* [EXERCISE OBJECTIVE]:
In the data below, find every line with the string "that" and pull it out.

* [DATA]:
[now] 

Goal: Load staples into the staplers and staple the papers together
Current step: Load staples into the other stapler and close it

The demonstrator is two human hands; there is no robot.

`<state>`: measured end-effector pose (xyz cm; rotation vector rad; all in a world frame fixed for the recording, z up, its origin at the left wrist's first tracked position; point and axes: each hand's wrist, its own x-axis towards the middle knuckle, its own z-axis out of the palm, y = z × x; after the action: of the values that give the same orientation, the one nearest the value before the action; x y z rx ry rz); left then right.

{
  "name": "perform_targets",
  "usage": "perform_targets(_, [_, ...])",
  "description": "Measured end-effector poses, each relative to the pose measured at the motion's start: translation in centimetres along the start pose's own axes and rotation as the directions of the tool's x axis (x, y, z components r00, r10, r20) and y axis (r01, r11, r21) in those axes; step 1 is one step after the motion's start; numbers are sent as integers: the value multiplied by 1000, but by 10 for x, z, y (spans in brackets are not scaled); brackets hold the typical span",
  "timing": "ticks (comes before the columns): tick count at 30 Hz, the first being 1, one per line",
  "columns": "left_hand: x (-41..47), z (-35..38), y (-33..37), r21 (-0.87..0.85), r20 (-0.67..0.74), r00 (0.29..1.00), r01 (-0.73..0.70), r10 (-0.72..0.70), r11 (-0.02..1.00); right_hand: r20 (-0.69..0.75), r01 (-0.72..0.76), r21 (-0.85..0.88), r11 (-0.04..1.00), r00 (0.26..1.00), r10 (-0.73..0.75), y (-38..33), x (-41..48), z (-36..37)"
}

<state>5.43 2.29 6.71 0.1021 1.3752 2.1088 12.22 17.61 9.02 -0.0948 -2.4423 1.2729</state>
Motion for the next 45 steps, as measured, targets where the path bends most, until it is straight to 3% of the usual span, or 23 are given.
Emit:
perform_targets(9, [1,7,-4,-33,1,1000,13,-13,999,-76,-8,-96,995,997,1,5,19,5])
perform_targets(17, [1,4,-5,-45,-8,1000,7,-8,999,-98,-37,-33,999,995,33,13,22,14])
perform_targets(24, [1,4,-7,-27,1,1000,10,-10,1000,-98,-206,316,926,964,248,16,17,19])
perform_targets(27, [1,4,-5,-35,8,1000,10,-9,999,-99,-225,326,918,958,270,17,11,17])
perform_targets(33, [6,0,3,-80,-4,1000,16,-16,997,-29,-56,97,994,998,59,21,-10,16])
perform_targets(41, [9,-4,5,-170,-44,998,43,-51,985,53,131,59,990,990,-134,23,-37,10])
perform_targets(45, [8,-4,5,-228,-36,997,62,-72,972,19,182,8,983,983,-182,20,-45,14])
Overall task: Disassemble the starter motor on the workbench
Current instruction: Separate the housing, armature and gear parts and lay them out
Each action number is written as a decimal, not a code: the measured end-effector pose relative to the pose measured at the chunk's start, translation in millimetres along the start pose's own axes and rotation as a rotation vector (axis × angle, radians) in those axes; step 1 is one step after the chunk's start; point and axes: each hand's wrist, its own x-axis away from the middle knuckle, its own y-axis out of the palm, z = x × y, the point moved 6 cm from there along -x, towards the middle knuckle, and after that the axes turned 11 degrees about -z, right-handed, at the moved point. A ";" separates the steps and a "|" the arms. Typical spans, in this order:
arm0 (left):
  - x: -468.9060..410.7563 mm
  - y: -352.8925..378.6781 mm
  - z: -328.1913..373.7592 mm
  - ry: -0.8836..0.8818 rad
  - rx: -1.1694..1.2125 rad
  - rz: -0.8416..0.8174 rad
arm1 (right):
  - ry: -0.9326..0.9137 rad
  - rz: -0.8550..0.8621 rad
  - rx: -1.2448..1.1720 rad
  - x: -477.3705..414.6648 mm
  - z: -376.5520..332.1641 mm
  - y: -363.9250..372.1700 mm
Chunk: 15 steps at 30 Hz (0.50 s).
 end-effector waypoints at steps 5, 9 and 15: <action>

* [YOUR SOLUTION]:
`<state>`: measured end-effector pose (xyz cm; rotation vector rad; all in a world frame fixed for the recording, z up, its origin at the left wrist's first tracked position; point and axes: each hand's wrist, its own x-axis towards the middle knuckle, its own z-axis out of the palm, y = z × x; after the action: of the values that give the same orientation, the one nearest the value before the action; x y z rx ry rz); left then right.
Each action number is written as a decimal, not a code: the measured end-effector pose relative to the pose measured at the chunk's start, translation in millimetres along the start pose's own axes and rotation as a rotation vector (axis × angle, radians) in those axes; step 1 is one step after the chunk's start; point and axes: each hand's wrist, its own x-axis away from the middle knuckle, its own y-axis out of the palm, z = x × y, the point moved 6 cm from there along -x, towards the middle knuckle, and after that the axes turned 11 degrees about -z, right-handed, at the moved point. A ";" separates the steps and a "|" the arms. Typical spans, in this order:

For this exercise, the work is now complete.